Action item: Within the entries below, find the portion that opens with the line containing "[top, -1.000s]" and closes with the line containing "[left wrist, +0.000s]". Retype that portion exactly and only.

[Start of Attachment]

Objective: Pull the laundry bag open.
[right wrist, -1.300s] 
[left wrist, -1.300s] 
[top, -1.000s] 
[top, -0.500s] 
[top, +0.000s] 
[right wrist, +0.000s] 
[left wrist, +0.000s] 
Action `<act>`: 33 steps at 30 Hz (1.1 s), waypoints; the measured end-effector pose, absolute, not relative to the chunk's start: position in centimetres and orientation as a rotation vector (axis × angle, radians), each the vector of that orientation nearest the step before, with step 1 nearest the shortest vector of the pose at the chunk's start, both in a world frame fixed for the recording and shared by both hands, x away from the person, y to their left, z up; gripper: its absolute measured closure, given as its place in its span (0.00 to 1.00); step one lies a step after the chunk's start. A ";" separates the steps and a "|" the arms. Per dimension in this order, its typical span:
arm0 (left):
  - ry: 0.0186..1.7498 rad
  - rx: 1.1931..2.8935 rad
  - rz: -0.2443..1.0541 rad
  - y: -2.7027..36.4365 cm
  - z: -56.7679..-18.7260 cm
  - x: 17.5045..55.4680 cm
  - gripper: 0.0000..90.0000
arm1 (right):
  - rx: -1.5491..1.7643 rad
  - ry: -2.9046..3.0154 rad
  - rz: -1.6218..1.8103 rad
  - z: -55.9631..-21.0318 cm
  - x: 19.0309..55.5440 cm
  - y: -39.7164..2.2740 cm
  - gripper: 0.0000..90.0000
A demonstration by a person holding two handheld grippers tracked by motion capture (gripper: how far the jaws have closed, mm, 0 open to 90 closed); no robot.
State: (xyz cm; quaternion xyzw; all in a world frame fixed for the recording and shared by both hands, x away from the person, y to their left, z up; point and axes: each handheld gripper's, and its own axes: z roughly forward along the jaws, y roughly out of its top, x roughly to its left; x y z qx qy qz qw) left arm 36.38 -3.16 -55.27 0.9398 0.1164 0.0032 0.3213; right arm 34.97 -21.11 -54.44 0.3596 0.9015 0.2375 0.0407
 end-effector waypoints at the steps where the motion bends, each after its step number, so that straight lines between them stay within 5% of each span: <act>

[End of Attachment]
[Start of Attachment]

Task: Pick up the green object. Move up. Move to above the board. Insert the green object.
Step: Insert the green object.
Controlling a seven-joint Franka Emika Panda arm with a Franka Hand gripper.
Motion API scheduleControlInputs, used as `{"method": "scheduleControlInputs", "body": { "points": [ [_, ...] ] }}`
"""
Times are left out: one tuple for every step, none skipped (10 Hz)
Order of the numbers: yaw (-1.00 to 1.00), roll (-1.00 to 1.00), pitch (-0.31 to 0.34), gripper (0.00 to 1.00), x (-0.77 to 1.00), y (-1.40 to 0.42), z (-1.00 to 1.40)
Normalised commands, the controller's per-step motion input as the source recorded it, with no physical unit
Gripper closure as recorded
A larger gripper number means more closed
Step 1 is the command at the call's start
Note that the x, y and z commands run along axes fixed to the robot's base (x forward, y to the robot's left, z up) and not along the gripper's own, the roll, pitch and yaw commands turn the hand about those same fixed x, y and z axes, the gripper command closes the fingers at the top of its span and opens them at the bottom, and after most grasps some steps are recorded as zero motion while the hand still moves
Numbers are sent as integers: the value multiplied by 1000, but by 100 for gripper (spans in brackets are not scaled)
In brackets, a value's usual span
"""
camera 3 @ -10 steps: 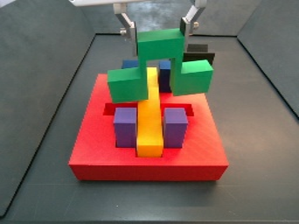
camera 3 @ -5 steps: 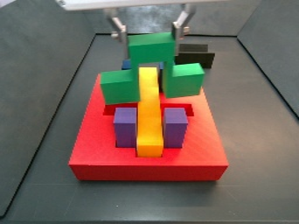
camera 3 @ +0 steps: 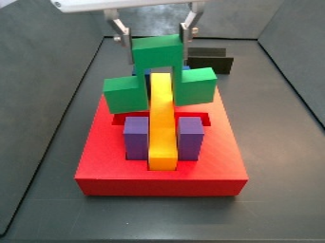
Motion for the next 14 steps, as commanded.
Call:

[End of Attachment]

Answer box:
[top, -1.000s] 
[top, -0.500s] 
[top, +0.000s] 
[right wrist, +0.000s] 
[left wrist, +0.000s] 

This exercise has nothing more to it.